1962. Algérie indépendante

A l’occasion du 60ème anniversaire des accords d’Evian, mettant fin à la guerre d’Algérie, ce que l’on appelait alors les « évènements de pacification contre les terroristes », nous publions ci-après des extraits d’articles d’André Loez et de Dalila Kerchouche. Ils démontrent que les exactions, tortures, regroupements dans des camps, par l’intervention armée de conscrits, étaient la règle pour conserver, coûte que coûte, l’empire colonial français, en particulier cette Algérie qui n’était pas française. La guerre frappe toujours les populations les plus fragiles. Le CR.

 

 « Une violence omniprésente dans les derniers mois du conflit, dont on sait combien, jusqu’à aujourd’hui, elle irrigue des mémoires endolories et opposées : attentats de l’Organisation Armée Secrète (OAS) visant à empêcher l’indépendance ; assassinats par des Algériens de harkis accusés de « trahison » ; combats fratricides au sein du mouvement national algérien entre membres du Front de Libération Nationale (FLN) triomphant et derniers fidèles de Messali Hadj (1898-1974), l’opposant vaincu ; effondrement du monde des Français d’Algérie, soumis aux attentats du FLN, puis contraints au départ dans l’angoisse et le dénuement » (…)

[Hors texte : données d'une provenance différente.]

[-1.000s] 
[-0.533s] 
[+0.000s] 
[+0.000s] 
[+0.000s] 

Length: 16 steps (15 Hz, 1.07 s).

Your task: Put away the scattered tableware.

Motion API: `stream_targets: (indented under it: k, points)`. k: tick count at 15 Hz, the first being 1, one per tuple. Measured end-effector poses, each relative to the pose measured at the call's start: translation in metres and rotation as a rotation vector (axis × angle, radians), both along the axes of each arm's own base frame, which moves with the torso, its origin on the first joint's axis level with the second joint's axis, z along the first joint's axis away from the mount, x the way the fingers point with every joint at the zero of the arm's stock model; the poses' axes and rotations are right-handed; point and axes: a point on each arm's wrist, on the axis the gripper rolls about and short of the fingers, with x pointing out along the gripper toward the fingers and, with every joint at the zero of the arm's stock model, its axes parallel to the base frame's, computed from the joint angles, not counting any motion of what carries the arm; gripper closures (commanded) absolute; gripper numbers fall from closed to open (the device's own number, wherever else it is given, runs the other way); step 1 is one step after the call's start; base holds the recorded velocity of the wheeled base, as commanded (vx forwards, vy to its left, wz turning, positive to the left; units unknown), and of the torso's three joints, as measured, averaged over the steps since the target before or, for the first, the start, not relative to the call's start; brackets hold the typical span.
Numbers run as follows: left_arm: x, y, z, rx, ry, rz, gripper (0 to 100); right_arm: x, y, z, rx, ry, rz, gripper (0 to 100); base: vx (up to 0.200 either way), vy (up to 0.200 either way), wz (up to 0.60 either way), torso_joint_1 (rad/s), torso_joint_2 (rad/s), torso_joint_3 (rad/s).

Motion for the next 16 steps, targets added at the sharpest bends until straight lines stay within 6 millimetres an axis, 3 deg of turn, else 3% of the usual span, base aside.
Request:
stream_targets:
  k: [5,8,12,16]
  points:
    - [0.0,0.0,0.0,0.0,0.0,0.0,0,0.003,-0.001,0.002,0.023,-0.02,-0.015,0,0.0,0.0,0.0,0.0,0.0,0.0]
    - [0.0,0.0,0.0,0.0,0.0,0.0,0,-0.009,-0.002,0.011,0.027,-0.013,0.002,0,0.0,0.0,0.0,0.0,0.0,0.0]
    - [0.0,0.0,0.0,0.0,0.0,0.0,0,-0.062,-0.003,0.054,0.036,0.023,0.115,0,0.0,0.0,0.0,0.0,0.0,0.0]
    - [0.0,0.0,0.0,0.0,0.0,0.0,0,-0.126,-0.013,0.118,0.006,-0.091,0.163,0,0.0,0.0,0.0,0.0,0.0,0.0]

La fin de la guerre, ce sont « les prisonniers libérés et d’innombrables « disparus » à rechercher. C’est surtout un immense bouleversement spatial : la fin de la ségrégation urbaine entre quartiers « musulmans » et « européens » (…)

C’est la fin « des camps de regroupements » dans lesquels l’armée française avait fini par placer plus de deux millions de ruraux algériens (…). Cette réalité énorme, stupéfiante, le déplacement forcé de près d’un quart de la population colonisée, ne figure pas dans les représentations communes. Elle reste paradoxalement moins visible ou moins connue que des faits comme la bataille d’Alger (…). Elle visait à affaiblir les combattants nationalistes, en les privant du soutien de la population rurale où ils se mouvaient « comme un poisson dans l’eau » (…).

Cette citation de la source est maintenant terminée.